The lifting device used in the ACAF operation comprises two separable parts, namely a lifting nail 11 and a screwdriver 12, the second stroke control body 114 is driven by the longer screwdriver 12 to lift the cone, compared with the method of directly rotating the second stroke control body 114 to lift the cone, the force applied to the second stroke control body 114 is more uniform, so that the cone can be stably lifted under the action of more uniform force, meanwhile, the force applied to the steel plate is more uniform, and the steel plate can be effectively prevented from being twisted relative to the head-tail end cone outside the lifting section. Thereby avoiding the injury of the operation to the vertebral body as much as possible.

Example 6

The ACAF operation internal fixation system of the present invention includes an anterior cervical steel plate used in the ACAF operation described in any one of embodiments 1 to 4, and a puller used in the ACAF operation described in embodiment 5, wherein a maximum outer diameter of a pulling fixture of the puller is smaller than a width of a pulling groove of the anterior cervical steel plate.

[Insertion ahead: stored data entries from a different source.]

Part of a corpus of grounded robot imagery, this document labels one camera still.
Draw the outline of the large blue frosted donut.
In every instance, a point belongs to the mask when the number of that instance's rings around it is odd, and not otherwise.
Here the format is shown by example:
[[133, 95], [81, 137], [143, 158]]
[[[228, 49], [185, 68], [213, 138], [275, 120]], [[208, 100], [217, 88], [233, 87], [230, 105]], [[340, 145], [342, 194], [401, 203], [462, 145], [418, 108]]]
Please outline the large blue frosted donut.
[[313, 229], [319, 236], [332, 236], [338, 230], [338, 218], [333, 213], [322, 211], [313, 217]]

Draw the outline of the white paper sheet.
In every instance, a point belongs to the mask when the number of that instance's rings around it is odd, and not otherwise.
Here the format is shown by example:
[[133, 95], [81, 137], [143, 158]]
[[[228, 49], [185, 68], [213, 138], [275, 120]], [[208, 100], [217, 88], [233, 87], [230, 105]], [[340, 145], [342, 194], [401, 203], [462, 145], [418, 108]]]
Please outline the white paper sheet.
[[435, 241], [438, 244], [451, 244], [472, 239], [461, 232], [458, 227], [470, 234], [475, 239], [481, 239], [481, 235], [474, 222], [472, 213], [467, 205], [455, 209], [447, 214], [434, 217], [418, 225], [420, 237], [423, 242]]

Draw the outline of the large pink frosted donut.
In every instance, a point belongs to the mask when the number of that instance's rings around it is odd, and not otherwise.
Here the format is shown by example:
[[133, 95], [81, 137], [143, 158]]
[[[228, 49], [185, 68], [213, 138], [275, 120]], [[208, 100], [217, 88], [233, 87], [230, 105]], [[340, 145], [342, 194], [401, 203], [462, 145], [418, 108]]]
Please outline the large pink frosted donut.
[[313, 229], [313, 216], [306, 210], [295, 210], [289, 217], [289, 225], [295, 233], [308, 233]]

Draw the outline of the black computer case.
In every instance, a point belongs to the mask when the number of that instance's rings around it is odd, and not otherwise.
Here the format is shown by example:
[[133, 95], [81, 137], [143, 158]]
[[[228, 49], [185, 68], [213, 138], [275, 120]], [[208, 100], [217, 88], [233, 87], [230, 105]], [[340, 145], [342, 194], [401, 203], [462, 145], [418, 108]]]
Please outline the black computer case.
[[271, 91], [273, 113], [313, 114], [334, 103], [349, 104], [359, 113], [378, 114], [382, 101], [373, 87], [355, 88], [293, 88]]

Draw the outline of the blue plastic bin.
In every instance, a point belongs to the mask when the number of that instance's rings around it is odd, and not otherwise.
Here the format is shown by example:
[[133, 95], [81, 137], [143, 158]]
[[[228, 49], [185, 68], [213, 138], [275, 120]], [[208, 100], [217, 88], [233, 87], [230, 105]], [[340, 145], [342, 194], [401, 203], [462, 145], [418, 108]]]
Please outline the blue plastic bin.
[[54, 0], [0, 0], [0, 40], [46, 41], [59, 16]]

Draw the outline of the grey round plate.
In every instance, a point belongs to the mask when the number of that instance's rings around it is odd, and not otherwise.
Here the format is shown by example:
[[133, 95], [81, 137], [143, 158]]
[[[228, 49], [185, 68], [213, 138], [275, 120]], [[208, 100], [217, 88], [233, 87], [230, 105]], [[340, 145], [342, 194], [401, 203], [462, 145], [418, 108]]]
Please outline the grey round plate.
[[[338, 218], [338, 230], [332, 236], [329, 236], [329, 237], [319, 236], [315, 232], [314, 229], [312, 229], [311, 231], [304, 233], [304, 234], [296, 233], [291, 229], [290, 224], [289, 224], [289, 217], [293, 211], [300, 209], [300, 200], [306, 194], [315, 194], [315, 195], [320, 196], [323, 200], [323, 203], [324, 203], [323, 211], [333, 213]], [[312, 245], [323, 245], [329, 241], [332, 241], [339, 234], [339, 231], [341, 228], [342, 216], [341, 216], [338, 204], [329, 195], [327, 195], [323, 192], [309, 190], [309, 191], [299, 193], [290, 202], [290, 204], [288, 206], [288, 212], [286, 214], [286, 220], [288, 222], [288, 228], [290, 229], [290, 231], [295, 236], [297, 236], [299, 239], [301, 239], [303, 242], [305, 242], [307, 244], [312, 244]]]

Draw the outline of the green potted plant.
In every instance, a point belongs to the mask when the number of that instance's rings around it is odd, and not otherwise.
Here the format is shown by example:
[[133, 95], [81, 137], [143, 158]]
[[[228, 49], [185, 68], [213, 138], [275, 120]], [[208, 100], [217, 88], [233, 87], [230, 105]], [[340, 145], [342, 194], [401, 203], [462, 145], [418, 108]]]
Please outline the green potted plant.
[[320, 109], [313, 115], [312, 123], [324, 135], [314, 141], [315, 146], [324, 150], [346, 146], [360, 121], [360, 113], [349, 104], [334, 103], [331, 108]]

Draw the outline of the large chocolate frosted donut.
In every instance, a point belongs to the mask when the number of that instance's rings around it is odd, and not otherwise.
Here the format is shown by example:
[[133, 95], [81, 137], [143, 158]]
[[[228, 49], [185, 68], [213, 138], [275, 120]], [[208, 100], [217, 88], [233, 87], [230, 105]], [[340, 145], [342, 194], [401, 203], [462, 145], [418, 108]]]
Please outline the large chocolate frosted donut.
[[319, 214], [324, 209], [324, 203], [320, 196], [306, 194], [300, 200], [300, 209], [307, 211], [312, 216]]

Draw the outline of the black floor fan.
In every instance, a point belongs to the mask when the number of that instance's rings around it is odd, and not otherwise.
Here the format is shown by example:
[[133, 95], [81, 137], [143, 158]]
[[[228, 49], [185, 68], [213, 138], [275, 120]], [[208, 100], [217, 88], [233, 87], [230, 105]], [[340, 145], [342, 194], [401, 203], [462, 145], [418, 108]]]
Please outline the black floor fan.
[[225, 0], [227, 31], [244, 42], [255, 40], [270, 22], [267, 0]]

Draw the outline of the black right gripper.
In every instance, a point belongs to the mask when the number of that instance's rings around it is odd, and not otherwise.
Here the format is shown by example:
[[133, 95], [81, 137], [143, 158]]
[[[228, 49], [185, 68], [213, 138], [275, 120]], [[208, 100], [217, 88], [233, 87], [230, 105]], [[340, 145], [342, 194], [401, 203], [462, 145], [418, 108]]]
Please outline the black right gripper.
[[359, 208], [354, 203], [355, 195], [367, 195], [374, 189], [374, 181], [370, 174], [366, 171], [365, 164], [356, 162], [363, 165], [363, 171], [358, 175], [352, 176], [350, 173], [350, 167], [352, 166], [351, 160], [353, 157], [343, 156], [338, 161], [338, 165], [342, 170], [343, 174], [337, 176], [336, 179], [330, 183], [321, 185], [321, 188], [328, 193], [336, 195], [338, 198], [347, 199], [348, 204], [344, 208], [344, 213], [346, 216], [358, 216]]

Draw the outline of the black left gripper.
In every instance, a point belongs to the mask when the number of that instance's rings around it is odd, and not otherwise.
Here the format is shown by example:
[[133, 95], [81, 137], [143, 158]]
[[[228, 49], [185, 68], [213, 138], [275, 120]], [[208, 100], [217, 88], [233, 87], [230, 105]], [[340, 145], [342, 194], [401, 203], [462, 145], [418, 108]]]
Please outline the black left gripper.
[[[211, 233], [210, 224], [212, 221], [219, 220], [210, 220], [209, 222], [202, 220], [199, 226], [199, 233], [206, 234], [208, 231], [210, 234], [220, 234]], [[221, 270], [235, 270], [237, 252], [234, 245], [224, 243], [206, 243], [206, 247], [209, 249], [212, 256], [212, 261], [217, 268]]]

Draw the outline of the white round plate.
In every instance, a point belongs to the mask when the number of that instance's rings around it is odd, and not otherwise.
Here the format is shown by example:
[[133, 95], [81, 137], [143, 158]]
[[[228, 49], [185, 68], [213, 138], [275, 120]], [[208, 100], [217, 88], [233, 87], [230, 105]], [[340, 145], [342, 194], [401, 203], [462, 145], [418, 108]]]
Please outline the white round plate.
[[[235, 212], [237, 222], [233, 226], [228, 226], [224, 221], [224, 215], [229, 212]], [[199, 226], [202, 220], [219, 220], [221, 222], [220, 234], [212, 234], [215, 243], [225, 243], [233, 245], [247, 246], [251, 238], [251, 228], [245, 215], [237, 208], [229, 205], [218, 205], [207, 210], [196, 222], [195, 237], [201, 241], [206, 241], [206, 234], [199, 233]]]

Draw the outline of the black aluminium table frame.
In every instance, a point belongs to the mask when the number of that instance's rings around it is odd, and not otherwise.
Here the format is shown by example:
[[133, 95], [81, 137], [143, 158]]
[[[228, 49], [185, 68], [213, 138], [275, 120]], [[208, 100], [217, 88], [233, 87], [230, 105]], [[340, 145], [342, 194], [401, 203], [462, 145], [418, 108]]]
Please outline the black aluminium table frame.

Under the cooperation of the two, the accurate, controllable, stable and safe lifting of the vertebral body can be realized to the greatest extent, and the operation effect of the ACAF operation is obviously improved.

The above description is only a preferred embodiment of the present invention, and it should be noted that, for those skilled in the art, several modifications and additions can be made without departing from the method of the present invention, and these modifications and additions should also be regarded as the protection scope of the present invention.